Flyers interim GM Danny Briere believes franchise needs a rebuild
PHILADELPHIA -- Danny Briere is not reluctant to say the word his predecessor willfully avoided when plotting the best course for the forlorn Flyers: rebuilding.
Briere knows the Flyers are a mess - the depressed state of the team a topic former general manager Chuck Fletcher rarely addressed head-on - and is using what time he has as the interim GM to show he’s the right person to fix them.
That starts with the hard truth.
“I don’t think this is a quick fix,” Briere said. “That’s my belief and that’s why I’m not afraid to use the word rebuild.”
Briere was promoted to interim general manager and replaced Fletcher after he was fired following 4 1/2 seasons and only one playoff appearance. The Flyers have just 24 wins, their 59 points are third-fewest in the Eastern Conference and they will miss the playoffs for a third straight season.
Yes, the record was abysmal, but what ultimately doomed Fletcher was his inability to settle on a true plan to turn the Flyers into a perennial playoff team. He touted the Flyers this season as a playoff team, even with a mismatched roster of aging, overpriced veterans, too few prospects and so many injured players - such as Cam Atkinson and Ryan Ellis - it was easy to see it was going to be a long season in Philadelphia.
Well, easy for everyone except Fletcher.
Coach John Tortorella has been blunt about the hard days ahead from his first day on the job and never backed down from saying the Flyers need a multiyear process to become a playoff team. The low point came in December when on the same day at different news conferences, Tortorella said the team was “not even in the foundation, we’re at the footer,” while Fletcher said the Flyers were still in play for a wild-card spot and he expected them to remain competitive the rest of the season.
The Flyers, who open a seven-game homestand this week, have won two games since Feb. 9 and are on a three-game losing streak.
Briere championed Tortorella’s hiring and the pair are on the same page when it comes to the hard work needed to at least make the Flyers competitive, much less in the hunt for Philadelphia’s first Stanley Cup since 1975.

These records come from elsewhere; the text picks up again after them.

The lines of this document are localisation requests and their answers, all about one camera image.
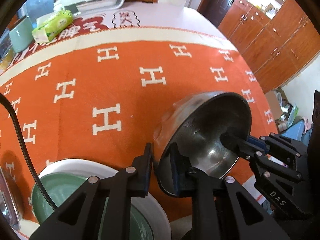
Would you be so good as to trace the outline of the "green tissue pack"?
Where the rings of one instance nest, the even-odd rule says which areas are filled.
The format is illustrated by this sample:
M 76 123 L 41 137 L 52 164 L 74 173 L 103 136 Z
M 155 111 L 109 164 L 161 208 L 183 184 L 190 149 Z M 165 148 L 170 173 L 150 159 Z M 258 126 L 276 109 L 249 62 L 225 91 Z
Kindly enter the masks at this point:
M 33 29 L 32 36 L 36 43 L 49 43 L 73 22 L 72 12 L 60 10 L 53 13 L 43 23 Z

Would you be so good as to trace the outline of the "orange H pattern blanket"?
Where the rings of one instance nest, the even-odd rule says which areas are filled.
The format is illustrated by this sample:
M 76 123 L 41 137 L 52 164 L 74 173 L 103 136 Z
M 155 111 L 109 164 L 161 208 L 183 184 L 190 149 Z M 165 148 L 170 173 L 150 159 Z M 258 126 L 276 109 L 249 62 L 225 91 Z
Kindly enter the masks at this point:
M 174 103 L 211 91 L 247 100 L 251 135 L 277 130 L 254 74 L 219 31 L 148 26 L 60 37 L 31 45 L 1 74 L 37 172 L 75 158 L 127 167 Z

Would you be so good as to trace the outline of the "mint green canister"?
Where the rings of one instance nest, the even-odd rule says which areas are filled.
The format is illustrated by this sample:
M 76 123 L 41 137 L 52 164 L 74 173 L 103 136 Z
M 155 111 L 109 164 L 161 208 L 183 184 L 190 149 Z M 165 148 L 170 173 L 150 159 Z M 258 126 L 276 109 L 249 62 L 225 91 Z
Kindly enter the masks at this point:
M 10 28 L 9 37 L 15 53 L 25 50 L 34 40 L 32 32 L 33 25 L 28 16 L 17 20 Z

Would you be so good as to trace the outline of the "large white plate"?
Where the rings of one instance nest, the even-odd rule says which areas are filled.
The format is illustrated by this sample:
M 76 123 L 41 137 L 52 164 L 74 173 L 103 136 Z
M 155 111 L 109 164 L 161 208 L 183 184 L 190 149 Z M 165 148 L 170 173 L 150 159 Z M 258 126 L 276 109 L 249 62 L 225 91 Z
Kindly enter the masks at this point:
M 47 165 L 39 178 L 54 203 L 60 206 L 88 177 L 104 179 L 117 172 L 94 161 L 65 159 Z M 131 205 L 130 239 L 171 239 L 167 215 L 151 194 L 145 198 L 132 198 Z M 36 185 L 31 192 L 31 206 L 40 224 L 53 213 Z

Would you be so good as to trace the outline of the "wide steel basin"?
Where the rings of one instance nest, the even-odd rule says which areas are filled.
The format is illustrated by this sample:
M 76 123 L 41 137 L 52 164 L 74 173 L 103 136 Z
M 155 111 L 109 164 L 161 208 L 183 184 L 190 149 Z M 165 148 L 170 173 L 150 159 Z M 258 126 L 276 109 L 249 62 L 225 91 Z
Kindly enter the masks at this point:
M 21 228 L 23 203 L 20 191 L 11 176 L 1 168 L 1 213 L 16 231 Z

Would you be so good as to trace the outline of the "small steel bowl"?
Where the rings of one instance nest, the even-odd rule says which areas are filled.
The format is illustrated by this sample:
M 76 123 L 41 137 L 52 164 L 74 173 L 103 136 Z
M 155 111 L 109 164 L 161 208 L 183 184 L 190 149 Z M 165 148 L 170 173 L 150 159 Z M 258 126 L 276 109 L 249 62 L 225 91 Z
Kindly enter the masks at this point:
M 160 189 L 173 197 L 180 197 L 175 162 L 168 148 L 177 144 L 180 155 L 191 166 L 211 177 L 222 178 L 238 161 L 238 156 L 220 141 L 229 132 L 243 140 L 251 132 L 252 115 L 243 96 L 233 92 L 202 92 L 191 94 L 175 102 L 165 112 L 153 132 L 155 174 Z

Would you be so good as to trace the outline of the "wooden wardrobe cabinets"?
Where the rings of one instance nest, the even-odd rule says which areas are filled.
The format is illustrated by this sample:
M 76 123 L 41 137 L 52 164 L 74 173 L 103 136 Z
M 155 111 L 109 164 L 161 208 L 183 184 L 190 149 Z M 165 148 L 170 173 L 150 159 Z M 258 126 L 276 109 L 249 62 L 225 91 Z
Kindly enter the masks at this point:
M 235 0 L 218 29 L 264 92 L 286 83 L 319 53 L 319 34 L 295 0 L 286 0 L 274 18 L 246 0 Z

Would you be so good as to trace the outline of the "yellow glass jar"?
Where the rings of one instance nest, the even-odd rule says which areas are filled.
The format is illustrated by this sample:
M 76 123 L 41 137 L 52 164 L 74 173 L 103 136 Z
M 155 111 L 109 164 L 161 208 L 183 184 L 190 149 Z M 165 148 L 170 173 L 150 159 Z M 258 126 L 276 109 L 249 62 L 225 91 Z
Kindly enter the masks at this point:
M 10 65 L 14 56 L 15 56 L 15 51 L 14 51 L 13 47 L 9 47 L 4 52 L 4 55 L 2 56 L 1 61 L 0 61 L 0 69 L 2 71 L 5 71 L 8 68 L 8 66 Z

“What was really striking for me was how he was going to rebuild the culture over here,” Briere said. “Looking at the last couple of years, it was tough to watch, at times. I felt we were an easy team to play against. You don’t realize how important culture is until you lose it.”
The 45-year-old Briere, a beloved former Flyer who led the team to its last Stanley Cup Final appearance in 2010, has one caveat when it comes to rebuilding.
“I want to make sure rebuild doesn’t mean fire sale,” he said. “We’re not going to get rid of everybody.”
Briere seemingly will have a major say in the direction of the franchise. The interim tag isn’t expected to stick and his fast rise through the organization likely means he gets the job full time. Briere said the interim tag for now “was the right thing to do,” and team chairman Dave Scott said a “restructuring” of the front office was in the works. Fletcher also served as team president. The Flyers will now use two people in those roles.
Briere also was quick to say he respected the Flyers’ veteran consiglieres of Bobby Clarke, Bill Barber, Paul Holmgren and Dean Lombardi but didn’t know how the foursome would factor into any future decision-making.
The Flyers have only three free agents - and Fletcher’s failure to deal James van Riemsdyk at the trade deadline was an organizational black eye - and loads of veterans such as Atkinson, Kevin Hayes, Travis Konecny and Ivan Provorov all on the hook for hefty salaries for multiple seasons. Moving them could be a challenge. Briere said while some younger players such as Noah Cates, Owen Tippett and Cam York could be foundational pieces, no Flyer is untouchable in trade talks this summer.
It’s now up to Briere to think ahead, not just this offseason, but to map out a future for many seasons beyond this one.
Draft the right prospects. Sign and trade for healthy, productive players. Keep their own talent from regression. Don’t take shortcuts. It’s a rewarding cocktail that has eluded the Flyers for a decade.
Briere is up for the challenge.
“Oh, there’s no doubt in my mind that I can do the job,” he said.